What is meaningful work?

What does meaningful work really mean? Research suggests it could be much more accessible than you might think…

The term ‘meaningful’ often brings to mind jobs that save lives or at least make a great difference to the community and/or the environment. This is probably why so few people perceive their role as meaningful.

A 2019 CIPD report stated that almost 1/4 of people don’t think their job ‘contributes to society’ and 1 in 10 don’t even think it ‘contributes to their organisation!’

Yet most people can obtain meaningful work in reality…

ServiceNow has found that the top three factors that contribute meaning actually include:

  1. ‘Being part of a team’ (43%)
  2. ‘Learning new skills to advance your career’ (42%)
  3. And ‘having your contribution to the business recognised by colleagues and managers’ (39%)

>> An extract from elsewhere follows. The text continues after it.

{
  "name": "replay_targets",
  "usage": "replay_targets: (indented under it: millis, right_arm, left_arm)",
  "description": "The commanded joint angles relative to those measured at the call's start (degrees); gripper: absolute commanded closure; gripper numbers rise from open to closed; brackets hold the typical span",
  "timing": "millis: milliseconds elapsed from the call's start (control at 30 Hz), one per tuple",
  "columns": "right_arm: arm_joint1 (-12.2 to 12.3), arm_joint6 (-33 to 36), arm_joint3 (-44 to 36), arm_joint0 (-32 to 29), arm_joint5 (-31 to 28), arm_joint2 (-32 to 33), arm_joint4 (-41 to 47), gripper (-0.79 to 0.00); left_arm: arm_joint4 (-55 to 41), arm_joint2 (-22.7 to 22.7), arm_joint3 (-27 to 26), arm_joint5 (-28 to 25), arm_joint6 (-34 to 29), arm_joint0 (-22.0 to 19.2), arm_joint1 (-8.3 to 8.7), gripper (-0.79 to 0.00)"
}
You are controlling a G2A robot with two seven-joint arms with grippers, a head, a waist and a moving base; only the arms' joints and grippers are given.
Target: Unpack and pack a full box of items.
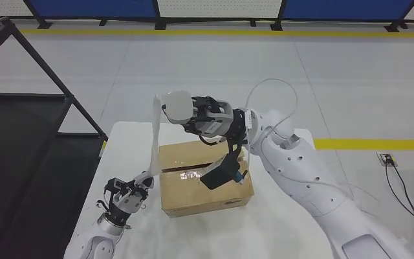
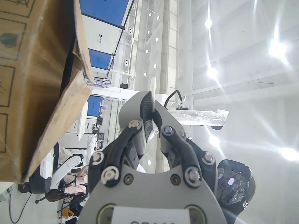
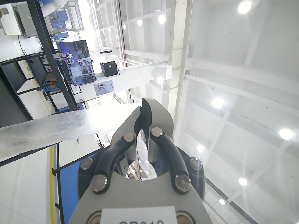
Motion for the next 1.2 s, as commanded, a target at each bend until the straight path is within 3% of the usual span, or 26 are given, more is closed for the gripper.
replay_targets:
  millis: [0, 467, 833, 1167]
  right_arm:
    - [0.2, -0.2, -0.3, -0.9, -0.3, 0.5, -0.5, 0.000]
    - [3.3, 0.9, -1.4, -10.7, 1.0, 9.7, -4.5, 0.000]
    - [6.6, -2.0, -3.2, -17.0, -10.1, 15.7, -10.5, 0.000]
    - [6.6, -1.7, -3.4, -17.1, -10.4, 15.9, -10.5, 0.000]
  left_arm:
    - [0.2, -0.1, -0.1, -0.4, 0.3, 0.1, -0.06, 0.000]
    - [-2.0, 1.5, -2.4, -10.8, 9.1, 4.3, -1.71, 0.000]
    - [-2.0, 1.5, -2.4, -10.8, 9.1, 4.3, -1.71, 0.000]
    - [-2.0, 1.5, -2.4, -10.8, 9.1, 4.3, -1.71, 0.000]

Employers may feel reliant upon their business leaders to create this sense of meaning – a great reminder for anyone who is managing a team.

Currently, only 28% of respondents believe they’re part of a team, 17% think they have the chance to progress, and 18% feel ‘recognised’.

What can you do to bring more meaning to your job?

There are some changes you can make to improve each of the above factors.

  1. Unless you work entirely alone, you can take a look at the way you work with others. Are you open to receiving offers of help or ideas shared by colleagues? Do you remember to offer yours in return? Could you ever create a small project group or duo (management approval allowing!)?
  2. Where possible, approach your manager/s with suggestions for skills that would benefit your role and -vitally- the organisation. If you receive a firm ‘no’ but there’s something you really want to work on for the benefit of your career, see how you can build this skill in your own time, while respecting your personal time and budget constraints. You can always take your new skills to your next employer!
  3. Seeking recognition is perhaps the hardest element to ‘DIY!’ It can help to remember that your managers may be noticing and appreciating more than they share; it could just be their personal style. That said, there may also be times that they don’t know quite what you’re working on. If you suspect the latter, don’t be afraid of using small opportunities to share your progress and achievements. After all, your progress and achievements also directly benefit the company.